From the entries below, write out exactly the lines between the line holding "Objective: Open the" and the line holding "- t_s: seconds", inclusive, excluding any pictures.

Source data
- Opening Delimiter -
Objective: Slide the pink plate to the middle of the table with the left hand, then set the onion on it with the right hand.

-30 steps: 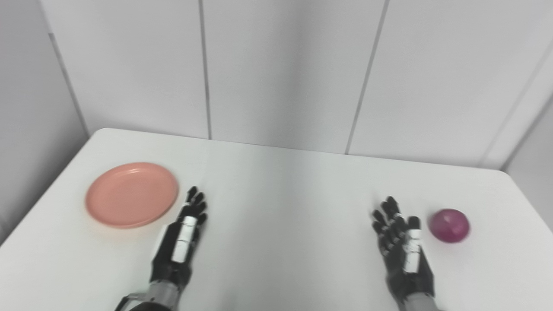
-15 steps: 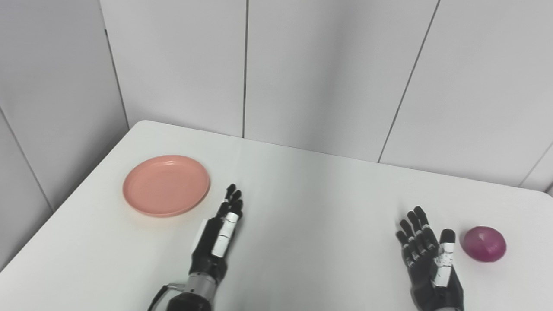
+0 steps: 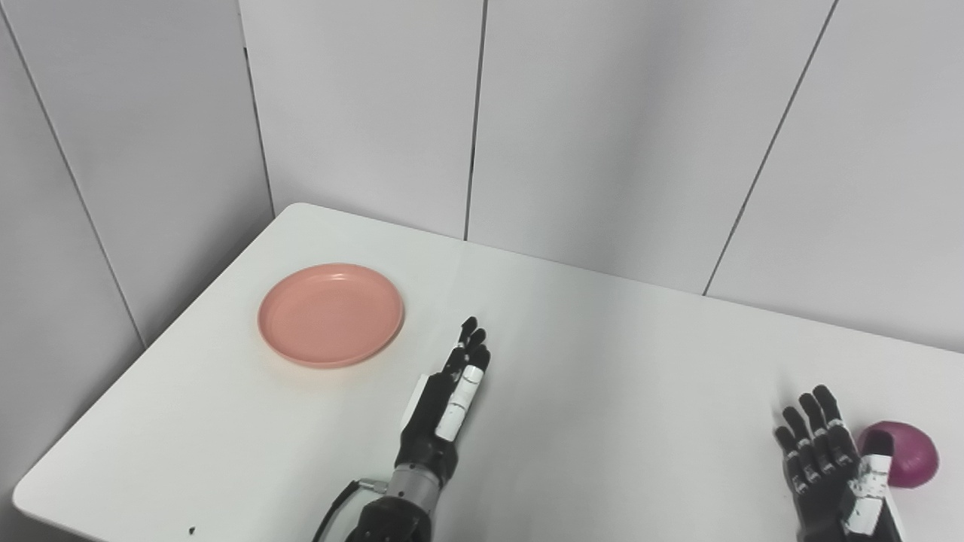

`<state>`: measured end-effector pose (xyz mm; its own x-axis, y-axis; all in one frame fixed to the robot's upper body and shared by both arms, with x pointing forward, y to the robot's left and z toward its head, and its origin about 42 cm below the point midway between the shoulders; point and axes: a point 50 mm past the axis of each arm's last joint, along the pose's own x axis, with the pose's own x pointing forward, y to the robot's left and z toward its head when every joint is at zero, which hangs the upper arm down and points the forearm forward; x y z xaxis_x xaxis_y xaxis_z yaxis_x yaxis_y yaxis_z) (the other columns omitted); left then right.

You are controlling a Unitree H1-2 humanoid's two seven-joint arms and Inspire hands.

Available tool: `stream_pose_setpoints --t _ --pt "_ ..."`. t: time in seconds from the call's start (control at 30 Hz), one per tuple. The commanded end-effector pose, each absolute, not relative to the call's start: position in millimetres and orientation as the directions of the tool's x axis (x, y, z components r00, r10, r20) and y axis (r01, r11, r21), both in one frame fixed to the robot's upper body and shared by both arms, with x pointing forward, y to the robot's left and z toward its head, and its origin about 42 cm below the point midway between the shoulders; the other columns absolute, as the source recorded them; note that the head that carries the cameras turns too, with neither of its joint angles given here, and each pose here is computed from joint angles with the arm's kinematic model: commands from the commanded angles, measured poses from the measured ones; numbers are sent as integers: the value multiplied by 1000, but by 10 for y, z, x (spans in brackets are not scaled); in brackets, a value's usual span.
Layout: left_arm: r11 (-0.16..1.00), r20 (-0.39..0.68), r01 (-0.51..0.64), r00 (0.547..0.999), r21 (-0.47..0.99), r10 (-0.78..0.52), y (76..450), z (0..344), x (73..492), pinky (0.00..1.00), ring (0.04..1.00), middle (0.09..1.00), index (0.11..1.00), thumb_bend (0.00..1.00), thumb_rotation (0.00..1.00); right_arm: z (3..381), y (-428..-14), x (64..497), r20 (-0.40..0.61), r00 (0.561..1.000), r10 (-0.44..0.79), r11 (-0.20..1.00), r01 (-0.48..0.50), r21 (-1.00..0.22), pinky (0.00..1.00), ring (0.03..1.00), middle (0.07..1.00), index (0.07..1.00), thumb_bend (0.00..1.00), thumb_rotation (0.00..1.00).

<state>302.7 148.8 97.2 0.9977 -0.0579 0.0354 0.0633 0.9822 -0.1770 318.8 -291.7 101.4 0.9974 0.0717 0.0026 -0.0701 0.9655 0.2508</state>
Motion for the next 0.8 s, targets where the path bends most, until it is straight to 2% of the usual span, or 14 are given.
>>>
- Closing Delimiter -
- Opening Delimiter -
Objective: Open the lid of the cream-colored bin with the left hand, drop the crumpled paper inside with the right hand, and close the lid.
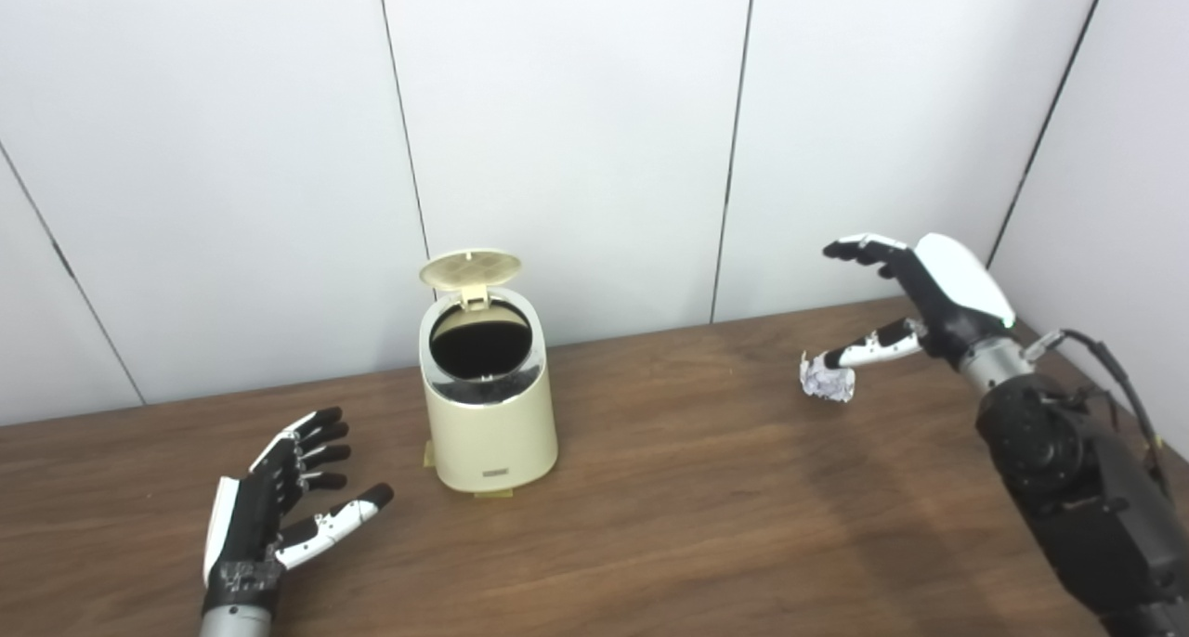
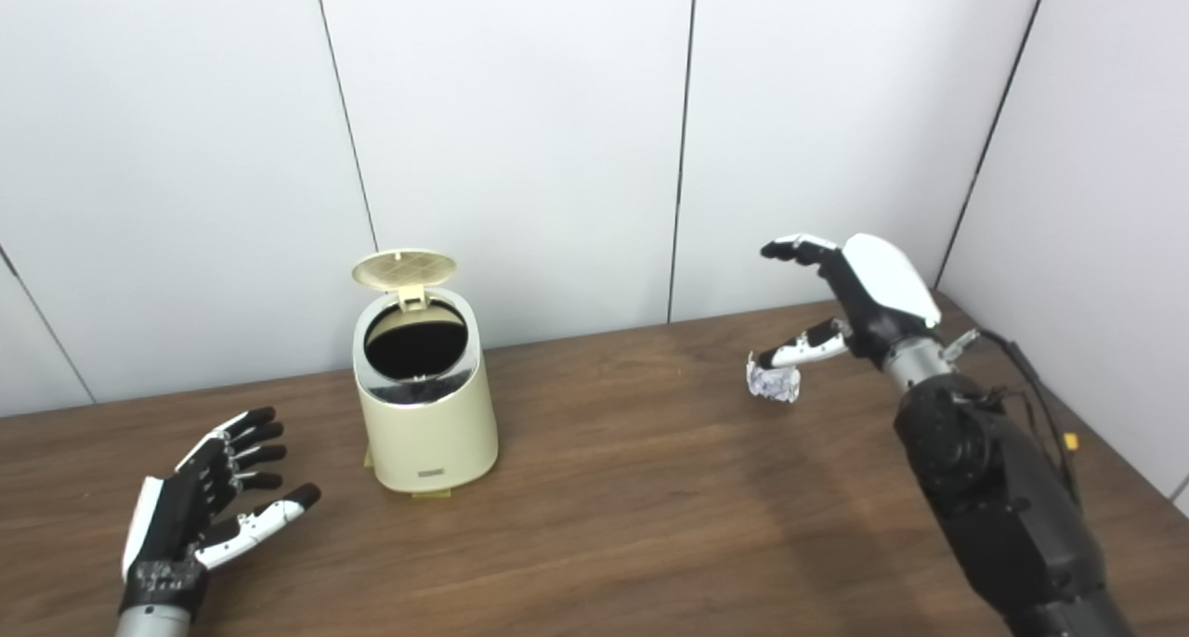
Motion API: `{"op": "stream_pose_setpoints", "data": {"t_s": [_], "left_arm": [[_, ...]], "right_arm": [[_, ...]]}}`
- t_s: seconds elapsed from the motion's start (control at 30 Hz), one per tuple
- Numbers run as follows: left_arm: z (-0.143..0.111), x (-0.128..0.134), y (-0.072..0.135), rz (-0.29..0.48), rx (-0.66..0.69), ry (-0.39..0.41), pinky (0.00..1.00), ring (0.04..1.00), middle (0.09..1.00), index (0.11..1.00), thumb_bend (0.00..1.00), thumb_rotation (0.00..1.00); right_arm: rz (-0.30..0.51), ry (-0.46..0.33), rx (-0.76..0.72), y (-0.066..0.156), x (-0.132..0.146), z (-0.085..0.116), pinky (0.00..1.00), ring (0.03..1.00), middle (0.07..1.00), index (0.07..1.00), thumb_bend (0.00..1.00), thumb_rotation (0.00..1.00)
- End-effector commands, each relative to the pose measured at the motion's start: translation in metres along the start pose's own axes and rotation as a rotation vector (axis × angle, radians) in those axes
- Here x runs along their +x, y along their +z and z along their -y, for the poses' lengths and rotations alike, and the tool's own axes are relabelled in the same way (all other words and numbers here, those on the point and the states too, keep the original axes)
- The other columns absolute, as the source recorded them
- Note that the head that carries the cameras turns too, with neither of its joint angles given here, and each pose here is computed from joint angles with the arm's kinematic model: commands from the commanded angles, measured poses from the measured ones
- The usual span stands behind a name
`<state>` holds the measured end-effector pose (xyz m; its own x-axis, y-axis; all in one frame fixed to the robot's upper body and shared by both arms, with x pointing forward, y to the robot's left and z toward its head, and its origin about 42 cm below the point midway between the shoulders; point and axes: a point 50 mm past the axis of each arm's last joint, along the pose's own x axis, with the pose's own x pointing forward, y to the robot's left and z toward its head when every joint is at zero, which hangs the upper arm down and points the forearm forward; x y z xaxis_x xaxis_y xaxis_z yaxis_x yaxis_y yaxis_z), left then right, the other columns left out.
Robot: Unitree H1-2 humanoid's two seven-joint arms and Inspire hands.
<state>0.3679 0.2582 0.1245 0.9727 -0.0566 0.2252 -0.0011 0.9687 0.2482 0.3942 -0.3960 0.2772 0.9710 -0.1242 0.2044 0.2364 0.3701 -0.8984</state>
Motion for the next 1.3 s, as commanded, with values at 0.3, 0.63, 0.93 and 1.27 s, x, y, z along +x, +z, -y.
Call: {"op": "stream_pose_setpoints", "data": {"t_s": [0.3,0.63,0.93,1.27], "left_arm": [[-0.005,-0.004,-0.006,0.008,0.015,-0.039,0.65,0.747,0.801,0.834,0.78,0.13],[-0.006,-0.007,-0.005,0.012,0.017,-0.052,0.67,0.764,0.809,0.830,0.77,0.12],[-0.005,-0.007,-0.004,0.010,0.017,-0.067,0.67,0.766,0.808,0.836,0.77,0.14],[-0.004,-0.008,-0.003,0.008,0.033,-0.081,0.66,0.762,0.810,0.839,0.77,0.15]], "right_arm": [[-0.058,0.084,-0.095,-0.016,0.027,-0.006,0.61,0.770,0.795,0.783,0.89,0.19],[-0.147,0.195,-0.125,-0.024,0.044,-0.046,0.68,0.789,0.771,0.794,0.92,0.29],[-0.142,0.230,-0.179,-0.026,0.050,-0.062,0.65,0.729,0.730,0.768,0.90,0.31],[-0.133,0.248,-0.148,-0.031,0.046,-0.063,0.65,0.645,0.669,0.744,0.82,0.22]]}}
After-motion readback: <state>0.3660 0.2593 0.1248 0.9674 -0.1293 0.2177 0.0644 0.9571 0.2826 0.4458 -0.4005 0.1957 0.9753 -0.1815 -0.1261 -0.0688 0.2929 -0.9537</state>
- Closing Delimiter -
**OUTPUT FOR THIS EXERCISE**
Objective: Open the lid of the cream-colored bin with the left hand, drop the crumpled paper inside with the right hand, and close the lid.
Motion API: `{"op": "stream_pose_setpoints", "data": {"t_s": [_], "left_arm": [[_, ...]], "right_arm": [[_, ...]]}}`
- t_s: seconds elapsed from the motion's start (control at 30 Hz), one per tuple

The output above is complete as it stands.